Considerations for State "Fair Share" Housing Frameworks

Reorienting the planning process so that outcomes take center stage

To help address the challenge of unaffordable housing costs, several states have passed or are considering “fair share” laws. These laws require local governments to periodically adopt a state-approved plan for accommodating the locality’s portion of what the state determines to be regionally needed housing. In “Considerations for State ‘Fair Share’ Housing Frameworks,” Christopher S. Elmendorf argues that such laws are worth considering if they are subject to economically minded refinements. 

What’s Wrong with State “Fair Share” Housing Laws 

When cities and suburbs have free reign to decide whether and how much housing development to allow, they allow too little of it. That’s because the annoyances associated with development—noise, traffic, and changes to the look and feel of the community—are suffered locally, whereas the benefits of development—more homes for would-be residents and more workers for businesses—accrue to people throughout the metro region and beyond. 

States have tried to solve this problem by requiring every local government in a region to plan for its “fair share” of new housing. However, these fair-share laws have not been greatly successful because they are founded on 

  • economically dubious projections of need
  • heroic assumptions about state agencies’ capacity to supervise local housing plans
  • a blinkered view of the sources of affordable housing
Benefits of the Laws—and How to Make Them Better

Despite their drawbacks, fair share laws do have political appeal—and they do respond to a genuine collective-action problem among local governments in high-demand metro areas. Fair-share frameworks have a number of attractive features:

  • They create periodic agenda-setting events—moments when local governments must overcome their status quo bias and decide how they will accommodate new housing. In California, these events have become focal points for YIMBY (yes in my backyard) organizing.
  • The frameworks allow local governments to make and bind themselves to a citywide decision about accommodating new housing. Such decisions are less susceptible to NIMBY (not in my backyard) influence than project-by-project permitting fights.
  • The frameworks honor the tradition of local land use, while recognizing that local control must be exercised in a manner that accounts for regional and statewide interests. 

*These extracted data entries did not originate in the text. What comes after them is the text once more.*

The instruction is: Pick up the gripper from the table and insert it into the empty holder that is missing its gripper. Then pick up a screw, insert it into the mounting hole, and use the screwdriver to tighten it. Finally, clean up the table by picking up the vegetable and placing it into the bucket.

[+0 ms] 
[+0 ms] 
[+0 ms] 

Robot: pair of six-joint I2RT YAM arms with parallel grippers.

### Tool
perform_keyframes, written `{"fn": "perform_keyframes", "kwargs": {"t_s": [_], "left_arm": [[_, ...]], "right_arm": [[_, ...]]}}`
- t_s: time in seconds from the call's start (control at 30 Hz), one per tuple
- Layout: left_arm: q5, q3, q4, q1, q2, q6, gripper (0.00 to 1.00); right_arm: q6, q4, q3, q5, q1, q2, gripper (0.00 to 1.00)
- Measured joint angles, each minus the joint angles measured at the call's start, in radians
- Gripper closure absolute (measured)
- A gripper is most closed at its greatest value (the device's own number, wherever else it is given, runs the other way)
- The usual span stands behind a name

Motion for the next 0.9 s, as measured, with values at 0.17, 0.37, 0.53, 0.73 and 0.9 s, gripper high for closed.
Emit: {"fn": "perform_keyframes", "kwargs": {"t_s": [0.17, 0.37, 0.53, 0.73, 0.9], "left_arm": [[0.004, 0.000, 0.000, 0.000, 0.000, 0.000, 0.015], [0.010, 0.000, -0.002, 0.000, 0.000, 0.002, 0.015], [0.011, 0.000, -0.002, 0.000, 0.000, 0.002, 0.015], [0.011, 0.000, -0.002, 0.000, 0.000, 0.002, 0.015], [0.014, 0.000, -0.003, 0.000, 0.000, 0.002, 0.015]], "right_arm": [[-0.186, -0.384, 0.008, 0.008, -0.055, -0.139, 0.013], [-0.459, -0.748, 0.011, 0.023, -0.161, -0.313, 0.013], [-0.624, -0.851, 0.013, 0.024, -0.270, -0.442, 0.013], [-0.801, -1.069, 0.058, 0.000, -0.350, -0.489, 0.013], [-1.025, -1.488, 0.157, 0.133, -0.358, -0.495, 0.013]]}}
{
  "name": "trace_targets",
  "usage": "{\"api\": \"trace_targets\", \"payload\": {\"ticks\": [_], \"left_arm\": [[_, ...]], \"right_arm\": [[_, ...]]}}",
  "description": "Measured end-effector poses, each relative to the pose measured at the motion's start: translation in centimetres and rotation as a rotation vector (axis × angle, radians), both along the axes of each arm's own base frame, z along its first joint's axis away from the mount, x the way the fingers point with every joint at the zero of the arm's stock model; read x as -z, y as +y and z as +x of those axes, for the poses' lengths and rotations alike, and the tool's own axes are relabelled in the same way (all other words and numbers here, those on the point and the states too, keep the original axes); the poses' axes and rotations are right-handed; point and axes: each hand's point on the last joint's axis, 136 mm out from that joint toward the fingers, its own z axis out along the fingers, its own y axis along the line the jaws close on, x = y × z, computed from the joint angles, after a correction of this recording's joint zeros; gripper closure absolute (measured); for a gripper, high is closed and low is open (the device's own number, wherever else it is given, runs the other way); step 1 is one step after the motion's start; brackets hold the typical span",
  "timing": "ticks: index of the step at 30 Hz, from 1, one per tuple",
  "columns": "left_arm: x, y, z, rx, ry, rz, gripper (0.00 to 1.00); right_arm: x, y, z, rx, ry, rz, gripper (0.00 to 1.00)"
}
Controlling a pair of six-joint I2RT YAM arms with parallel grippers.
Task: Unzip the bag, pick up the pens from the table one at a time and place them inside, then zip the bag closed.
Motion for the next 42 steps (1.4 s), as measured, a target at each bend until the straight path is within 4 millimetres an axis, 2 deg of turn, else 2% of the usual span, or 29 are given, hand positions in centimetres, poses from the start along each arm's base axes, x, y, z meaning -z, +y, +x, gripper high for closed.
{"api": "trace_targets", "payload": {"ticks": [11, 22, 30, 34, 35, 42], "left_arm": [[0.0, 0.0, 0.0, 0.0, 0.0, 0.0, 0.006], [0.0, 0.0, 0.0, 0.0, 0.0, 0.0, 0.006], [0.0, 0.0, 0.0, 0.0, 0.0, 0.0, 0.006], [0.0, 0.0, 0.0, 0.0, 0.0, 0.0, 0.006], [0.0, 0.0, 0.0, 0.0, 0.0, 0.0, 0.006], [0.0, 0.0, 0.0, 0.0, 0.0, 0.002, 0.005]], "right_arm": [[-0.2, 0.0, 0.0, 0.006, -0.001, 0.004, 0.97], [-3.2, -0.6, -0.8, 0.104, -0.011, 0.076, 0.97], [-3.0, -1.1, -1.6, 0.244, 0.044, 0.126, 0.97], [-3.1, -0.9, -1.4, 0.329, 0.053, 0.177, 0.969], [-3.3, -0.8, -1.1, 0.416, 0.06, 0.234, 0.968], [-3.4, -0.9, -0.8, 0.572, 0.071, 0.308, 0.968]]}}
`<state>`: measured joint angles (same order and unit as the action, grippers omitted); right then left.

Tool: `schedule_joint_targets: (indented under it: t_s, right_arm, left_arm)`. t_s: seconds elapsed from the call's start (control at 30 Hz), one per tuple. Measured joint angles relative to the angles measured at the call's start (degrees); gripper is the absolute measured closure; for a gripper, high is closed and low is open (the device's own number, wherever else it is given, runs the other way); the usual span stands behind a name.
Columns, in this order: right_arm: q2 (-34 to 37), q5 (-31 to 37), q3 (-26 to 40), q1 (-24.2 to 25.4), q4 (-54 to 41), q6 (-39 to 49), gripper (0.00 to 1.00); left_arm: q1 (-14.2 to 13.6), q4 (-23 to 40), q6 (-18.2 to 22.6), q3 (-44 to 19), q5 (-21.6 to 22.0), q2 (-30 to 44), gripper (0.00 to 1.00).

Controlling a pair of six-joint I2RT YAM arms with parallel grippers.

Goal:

These benefits should be weighed against the risk of burdening local and state bureaucracies with complex, pointless, and economically naïve paper-pushing exercises. Reorienting the planning process so that outcomes take center stage will increase the odds of success. This means 1) setting realistic targets, 2) evaluating local housing plans for their expected yield in new units over the planning period, 3) sanctioning cities for poor performance, not just for their failure to adopt nominally sufficient plans, and 4) establishing a simple, low-cost “builder’s remedy” that allows developers to bypass municipal land-use restrictions in cities whose plan or performance falls short of the mark. 

Key Takeaway: Fair-share laws would probably be more successful if they took better account of economic knowledge and the states’ limited capacity for supervising municipal land use regulation.